Out of the data below, copy every line with the string "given".

[Listed entries — start]

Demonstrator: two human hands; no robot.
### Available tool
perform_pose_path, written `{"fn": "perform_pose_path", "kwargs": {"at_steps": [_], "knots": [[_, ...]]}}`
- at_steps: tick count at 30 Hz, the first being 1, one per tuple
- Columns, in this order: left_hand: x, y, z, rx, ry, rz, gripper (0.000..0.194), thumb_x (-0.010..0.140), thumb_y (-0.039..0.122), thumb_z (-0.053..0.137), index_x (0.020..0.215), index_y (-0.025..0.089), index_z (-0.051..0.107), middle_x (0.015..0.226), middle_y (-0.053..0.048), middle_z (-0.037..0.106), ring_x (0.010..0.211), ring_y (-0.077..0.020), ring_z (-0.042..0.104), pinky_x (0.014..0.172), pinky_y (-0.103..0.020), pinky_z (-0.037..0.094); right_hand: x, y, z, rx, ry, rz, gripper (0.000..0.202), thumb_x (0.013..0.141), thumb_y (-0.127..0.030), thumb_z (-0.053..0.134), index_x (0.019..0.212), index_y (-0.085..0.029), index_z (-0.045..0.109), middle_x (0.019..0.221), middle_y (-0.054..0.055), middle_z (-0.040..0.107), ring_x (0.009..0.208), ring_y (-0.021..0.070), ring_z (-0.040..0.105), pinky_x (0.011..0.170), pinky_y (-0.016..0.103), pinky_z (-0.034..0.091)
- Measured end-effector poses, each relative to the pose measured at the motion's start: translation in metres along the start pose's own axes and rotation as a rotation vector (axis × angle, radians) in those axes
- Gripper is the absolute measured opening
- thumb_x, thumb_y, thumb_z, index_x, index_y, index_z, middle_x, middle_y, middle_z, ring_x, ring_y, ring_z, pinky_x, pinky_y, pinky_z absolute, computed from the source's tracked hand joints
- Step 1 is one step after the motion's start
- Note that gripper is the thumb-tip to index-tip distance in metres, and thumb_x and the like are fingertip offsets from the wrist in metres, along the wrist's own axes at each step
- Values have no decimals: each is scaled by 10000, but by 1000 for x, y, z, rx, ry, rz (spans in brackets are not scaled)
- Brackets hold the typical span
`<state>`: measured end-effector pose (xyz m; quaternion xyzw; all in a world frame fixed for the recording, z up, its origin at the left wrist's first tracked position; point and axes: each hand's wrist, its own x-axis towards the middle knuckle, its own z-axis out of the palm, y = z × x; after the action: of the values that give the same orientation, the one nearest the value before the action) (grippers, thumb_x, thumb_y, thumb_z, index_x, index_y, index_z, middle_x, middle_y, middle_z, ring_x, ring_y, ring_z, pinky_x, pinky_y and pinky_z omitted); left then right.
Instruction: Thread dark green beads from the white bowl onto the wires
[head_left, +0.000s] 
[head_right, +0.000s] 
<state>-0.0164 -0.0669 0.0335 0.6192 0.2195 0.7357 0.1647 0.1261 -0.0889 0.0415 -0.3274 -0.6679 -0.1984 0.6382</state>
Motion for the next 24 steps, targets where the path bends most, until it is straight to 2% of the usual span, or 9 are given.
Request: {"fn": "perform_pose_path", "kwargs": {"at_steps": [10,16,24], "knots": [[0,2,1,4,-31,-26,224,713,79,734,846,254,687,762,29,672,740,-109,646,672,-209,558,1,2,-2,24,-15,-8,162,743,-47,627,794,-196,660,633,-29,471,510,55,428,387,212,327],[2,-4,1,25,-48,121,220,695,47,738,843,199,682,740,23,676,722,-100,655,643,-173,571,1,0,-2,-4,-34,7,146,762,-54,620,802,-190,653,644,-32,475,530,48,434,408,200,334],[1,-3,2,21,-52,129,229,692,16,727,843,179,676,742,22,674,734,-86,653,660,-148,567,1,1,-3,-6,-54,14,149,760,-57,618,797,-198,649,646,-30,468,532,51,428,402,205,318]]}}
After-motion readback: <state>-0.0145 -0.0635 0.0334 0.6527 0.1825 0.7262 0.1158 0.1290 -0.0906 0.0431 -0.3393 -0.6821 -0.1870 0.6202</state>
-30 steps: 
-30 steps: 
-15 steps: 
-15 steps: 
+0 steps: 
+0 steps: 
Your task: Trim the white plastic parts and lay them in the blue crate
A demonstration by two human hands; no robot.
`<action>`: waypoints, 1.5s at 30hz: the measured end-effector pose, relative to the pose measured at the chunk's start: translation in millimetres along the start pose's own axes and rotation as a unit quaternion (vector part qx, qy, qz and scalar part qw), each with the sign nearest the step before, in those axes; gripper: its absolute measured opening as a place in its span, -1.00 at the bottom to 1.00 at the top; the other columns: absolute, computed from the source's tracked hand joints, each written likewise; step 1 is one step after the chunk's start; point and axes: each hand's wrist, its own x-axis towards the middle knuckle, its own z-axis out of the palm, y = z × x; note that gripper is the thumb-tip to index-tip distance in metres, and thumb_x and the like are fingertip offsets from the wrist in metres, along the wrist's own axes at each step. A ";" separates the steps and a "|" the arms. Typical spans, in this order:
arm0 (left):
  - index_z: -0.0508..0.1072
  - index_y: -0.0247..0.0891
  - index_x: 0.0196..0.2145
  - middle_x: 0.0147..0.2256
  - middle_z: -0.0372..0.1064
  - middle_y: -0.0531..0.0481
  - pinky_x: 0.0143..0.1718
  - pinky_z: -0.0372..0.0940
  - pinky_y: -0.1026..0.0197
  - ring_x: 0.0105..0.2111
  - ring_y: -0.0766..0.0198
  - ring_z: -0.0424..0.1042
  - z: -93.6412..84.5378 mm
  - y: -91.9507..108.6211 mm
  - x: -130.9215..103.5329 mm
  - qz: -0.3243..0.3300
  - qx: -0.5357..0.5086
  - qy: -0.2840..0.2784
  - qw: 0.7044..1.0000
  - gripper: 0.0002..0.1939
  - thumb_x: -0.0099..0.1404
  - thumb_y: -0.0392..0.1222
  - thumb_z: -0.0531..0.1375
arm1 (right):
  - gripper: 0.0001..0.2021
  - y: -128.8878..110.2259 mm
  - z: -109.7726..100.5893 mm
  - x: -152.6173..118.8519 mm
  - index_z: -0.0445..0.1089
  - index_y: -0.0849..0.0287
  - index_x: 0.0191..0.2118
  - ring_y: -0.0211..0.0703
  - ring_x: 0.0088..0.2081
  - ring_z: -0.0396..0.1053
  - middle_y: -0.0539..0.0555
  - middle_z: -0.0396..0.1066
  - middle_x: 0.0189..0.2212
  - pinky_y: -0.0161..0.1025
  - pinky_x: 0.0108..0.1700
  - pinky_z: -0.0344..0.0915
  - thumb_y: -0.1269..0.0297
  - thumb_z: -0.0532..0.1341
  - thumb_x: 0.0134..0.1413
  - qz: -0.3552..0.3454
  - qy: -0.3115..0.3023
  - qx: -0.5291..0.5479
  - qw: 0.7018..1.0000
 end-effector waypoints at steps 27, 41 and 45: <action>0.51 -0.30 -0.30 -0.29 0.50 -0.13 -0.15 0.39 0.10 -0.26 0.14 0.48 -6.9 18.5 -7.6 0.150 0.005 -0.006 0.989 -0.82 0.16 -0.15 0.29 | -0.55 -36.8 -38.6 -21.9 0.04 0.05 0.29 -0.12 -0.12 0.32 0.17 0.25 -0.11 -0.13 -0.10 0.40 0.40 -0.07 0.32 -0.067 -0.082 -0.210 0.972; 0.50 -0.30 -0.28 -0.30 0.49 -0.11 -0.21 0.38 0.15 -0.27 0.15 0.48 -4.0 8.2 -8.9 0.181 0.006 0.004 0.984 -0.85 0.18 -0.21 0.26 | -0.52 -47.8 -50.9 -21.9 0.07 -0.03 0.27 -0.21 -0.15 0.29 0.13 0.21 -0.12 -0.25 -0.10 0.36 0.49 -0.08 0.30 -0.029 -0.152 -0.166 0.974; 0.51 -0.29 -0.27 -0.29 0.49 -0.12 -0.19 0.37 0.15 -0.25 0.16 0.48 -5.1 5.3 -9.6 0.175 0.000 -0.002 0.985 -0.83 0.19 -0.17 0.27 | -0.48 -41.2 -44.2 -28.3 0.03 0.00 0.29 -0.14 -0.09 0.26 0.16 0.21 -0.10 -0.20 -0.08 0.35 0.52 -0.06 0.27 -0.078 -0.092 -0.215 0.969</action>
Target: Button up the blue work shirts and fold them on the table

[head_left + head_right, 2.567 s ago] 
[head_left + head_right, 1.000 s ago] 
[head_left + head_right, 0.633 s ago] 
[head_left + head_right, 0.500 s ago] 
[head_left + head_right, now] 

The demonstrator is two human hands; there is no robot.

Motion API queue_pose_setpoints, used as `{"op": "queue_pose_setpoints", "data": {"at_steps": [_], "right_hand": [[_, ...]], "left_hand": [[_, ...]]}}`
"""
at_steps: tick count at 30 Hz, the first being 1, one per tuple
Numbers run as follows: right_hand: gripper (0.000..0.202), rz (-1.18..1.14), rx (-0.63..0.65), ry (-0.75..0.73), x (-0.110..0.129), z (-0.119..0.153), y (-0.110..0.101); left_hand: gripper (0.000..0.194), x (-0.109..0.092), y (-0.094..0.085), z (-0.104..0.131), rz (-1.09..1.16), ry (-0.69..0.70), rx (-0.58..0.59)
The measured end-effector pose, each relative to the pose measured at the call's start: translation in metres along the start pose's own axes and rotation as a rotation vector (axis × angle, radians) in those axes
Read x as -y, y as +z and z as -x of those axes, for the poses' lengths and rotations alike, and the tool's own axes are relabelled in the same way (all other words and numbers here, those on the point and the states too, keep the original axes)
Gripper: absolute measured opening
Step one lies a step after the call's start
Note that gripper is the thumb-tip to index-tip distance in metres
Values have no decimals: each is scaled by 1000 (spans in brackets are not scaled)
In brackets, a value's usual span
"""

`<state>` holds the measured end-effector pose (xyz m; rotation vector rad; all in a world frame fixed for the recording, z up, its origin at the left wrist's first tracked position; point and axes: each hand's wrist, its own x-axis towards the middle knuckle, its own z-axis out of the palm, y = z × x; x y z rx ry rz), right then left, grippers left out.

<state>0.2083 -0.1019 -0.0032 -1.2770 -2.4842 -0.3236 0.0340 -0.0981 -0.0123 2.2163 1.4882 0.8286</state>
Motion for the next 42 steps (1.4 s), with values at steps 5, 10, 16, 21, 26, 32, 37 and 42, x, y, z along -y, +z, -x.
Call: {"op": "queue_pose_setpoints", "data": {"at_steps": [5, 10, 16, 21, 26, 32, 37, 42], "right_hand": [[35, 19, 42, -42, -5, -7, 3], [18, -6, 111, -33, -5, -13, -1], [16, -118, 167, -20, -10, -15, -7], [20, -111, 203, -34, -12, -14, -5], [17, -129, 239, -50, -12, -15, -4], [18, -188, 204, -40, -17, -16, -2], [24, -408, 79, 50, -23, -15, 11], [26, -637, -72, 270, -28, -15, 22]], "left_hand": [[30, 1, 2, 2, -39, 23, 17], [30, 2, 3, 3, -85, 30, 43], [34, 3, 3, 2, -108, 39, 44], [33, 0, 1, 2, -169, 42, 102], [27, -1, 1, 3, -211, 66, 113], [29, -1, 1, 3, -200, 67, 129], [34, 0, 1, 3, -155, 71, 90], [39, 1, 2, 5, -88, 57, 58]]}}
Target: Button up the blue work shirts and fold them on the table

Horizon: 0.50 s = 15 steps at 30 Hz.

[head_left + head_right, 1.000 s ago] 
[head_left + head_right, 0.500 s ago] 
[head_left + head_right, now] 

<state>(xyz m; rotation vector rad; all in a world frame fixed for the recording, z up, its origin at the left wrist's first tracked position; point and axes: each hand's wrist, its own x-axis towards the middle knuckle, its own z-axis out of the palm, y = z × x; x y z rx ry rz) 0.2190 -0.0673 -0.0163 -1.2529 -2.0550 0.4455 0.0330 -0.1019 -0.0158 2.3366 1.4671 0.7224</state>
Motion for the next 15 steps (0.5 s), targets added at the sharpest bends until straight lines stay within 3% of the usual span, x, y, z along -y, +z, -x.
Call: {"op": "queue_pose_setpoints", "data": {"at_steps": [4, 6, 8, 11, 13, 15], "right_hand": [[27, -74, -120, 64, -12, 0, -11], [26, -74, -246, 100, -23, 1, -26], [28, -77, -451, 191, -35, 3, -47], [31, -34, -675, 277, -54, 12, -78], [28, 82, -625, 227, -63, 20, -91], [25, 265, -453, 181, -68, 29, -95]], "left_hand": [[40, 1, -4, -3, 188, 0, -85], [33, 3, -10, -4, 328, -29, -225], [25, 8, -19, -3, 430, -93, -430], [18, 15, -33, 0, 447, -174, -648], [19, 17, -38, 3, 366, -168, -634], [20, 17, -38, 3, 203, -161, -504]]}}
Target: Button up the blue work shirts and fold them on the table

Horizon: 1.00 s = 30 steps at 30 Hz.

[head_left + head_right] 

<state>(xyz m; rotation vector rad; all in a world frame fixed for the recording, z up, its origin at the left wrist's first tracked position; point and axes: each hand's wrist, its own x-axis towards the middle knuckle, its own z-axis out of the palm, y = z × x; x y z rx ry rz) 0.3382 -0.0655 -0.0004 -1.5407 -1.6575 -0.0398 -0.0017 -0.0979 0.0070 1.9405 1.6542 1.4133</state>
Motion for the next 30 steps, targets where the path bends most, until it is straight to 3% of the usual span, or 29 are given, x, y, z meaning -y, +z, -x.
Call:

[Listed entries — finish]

Answer box
Motion for the next 24 steps, targets where the path bends most, until it is straight to 2% of the usual span, or 9 are given.
Motion for the next 30 steps, targets where the path bends most, until it is straight to 3% of the usual span, or 29 are given, x, y, z meaning -y, +z, -x.

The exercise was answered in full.